Relativamente ao recurso interposto pelo ora reclamante na parte respeitante à indemnização por danos patrimoniais atribuída pela sentença, referiu-se no acórdão que esta fora impugnada com os seguintes fundamentos:
- -Não haveria que deduzir ao montante fixado a quantia de €15.316,41;
- -Os vencimentos devidos a título de indemnização deveriam ter incluído, além do salário base, os montantes respeitantes a diuturnidades e aos subsídios, de férias e de Natal;
- -Na expressão “vencimentos líquidos” dever-se-ia clarificar que só haveria que considerar os descontos para efeitos fiscais e já não os respeitantes à aposentação.
E explicitou-se que, “no que respeita à indemnização por danos patrimoniais, o A. apenas contesta a sentença por esta ter procedido à dedução da quantia aludida no ponto 11 do probatório e por não ter especificado que, nos vencimentos líquidos considerados, não estavam incluídos os descontos para efeitos de aposentação, nem que eles abrangiam os montantes a título de diuturnidades e subsídios, de férias e de Natal”.
Considerando o acórdão que a sentença fora impugnada em virtude de nos vencimentos líquidos considerados – ou seja, naqueles em que condenara o R. – não ter especificado que eles abrangiam os montantes devidos a título de diuturnidades e de subsídios, de férias e de Natal e que, neste aspecto, o A. tinha razão, não poderia deixar de concluir que “tem de se entender que os vencimentos líquidos devidos a título de indemnização em que a sentença recorrida condenou – ou seja, os respeitantes aos período de 9/01/2000 até à data da sentença – devem incluir, além do salário base, os montantes respeitantes a diuturnidades e a subsídios, de férias e de Natal”.

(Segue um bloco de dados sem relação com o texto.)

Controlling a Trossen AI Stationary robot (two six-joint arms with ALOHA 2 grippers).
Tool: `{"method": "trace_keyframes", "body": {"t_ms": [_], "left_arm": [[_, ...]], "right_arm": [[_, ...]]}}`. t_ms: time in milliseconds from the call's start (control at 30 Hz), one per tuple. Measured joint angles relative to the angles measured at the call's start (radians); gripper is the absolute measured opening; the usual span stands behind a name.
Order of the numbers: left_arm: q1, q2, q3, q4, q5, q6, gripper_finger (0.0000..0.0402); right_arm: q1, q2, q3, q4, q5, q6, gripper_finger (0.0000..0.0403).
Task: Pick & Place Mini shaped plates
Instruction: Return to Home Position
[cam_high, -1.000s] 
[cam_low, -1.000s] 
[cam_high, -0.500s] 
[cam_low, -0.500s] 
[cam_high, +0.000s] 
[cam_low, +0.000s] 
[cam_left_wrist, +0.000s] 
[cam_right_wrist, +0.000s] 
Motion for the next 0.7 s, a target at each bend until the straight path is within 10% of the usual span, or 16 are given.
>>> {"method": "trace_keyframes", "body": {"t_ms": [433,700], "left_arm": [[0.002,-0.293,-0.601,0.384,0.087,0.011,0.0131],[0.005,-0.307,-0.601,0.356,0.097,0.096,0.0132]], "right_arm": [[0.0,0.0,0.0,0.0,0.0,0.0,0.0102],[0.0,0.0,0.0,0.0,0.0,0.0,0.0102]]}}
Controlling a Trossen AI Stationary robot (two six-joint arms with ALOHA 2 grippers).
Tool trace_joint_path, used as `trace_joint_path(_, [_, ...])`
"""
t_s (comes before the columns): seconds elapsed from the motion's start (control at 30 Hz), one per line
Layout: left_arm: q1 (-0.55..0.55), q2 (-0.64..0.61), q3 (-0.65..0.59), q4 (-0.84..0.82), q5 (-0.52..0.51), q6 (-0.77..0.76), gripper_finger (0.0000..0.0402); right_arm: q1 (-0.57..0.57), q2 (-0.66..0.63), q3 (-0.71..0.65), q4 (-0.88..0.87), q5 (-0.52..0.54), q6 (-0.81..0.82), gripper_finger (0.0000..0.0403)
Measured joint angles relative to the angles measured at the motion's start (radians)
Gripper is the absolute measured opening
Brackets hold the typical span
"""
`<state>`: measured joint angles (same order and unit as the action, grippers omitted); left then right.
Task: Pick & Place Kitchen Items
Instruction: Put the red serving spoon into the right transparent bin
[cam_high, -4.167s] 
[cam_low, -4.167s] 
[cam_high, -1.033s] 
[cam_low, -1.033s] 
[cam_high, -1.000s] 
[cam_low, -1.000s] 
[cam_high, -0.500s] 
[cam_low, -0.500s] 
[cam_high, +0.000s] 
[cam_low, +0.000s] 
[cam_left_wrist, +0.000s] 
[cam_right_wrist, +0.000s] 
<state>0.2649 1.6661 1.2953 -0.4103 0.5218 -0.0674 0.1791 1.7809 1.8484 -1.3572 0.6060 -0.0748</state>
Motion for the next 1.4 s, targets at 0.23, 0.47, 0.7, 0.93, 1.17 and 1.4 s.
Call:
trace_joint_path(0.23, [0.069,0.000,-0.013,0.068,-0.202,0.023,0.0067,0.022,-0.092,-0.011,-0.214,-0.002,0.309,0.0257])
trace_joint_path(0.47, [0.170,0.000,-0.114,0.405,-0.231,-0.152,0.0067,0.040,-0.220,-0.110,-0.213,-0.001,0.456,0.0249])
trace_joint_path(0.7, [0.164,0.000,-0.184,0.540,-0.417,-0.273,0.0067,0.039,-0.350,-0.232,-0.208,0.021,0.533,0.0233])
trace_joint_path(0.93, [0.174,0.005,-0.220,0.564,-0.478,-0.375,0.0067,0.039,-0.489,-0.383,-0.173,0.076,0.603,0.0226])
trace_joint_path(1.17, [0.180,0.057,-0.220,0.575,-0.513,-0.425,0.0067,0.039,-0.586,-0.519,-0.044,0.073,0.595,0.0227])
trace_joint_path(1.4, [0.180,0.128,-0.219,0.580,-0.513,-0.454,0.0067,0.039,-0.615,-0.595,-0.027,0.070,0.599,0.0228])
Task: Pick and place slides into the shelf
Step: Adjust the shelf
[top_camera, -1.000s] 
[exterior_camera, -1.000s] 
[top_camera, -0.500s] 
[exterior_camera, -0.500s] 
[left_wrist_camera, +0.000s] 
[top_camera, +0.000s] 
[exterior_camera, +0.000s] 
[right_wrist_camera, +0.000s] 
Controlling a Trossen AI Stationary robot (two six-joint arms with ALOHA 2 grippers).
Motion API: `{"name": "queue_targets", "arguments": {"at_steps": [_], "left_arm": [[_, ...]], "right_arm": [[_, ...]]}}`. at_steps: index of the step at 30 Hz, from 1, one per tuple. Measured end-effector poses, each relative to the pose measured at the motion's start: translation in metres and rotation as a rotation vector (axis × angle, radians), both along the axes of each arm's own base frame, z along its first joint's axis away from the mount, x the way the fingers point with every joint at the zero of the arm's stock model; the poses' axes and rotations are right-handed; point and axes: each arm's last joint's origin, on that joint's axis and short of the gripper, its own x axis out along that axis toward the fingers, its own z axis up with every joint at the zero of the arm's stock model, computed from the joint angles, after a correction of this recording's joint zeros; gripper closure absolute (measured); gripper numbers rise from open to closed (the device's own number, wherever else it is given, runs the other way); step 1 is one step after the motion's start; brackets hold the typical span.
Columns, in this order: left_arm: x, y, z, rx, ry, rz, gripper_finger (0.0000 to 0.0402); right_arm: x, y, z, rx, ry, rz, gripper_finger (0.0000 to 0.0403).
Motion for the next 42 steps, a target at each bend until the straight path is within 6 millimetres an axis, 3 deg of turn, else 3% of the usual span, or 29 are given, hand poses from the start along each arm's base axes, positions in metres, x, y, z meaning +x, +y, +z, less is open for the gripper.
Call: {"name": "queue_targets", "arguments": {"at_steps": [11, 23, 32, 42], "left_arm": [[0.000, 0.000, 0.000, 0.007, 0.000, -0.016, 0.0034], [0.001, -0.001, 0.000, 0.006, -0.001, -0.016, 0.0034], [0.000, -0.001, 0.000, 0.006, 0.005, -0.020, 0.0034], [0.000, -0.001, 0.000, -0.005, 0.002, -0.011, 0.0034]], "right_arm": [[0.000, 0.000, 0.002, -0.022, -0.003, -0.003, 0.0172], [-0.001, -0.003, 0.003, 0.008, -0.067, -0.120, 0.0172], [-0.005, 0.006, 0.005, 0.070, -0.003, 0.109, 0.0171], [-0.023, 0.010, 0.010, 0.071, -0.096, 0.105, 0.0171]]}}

Resulta claramente do exposto que o acórdão entendeu que a parte em questão da sentença apenas fora contestada por o montante respeitante aos vencimentos líquidos em que condenara o R., não ter incluído os aludidos subsídios e diuturnidades, motivo por que a procedência do recurso só poderia implicar que aqueles vencimentos abrangessem estas quantias.
É, assim, patente que o acórdão apreciou as questões necessárias à justa decisão da lide e que não enferma de vício lógico na construção da decisão, nem de qualquer lapso manifesto na expressão da vontade do julgador.
Pelo exposto, acordam em indeferir a reclamação.
Sem custas.
Lisboa, 25 de Março de 2015. – José Francisco Fonseca da Paz (relator) – António Bento São Pedro – Alberto Augusto Andrade de Oliveira.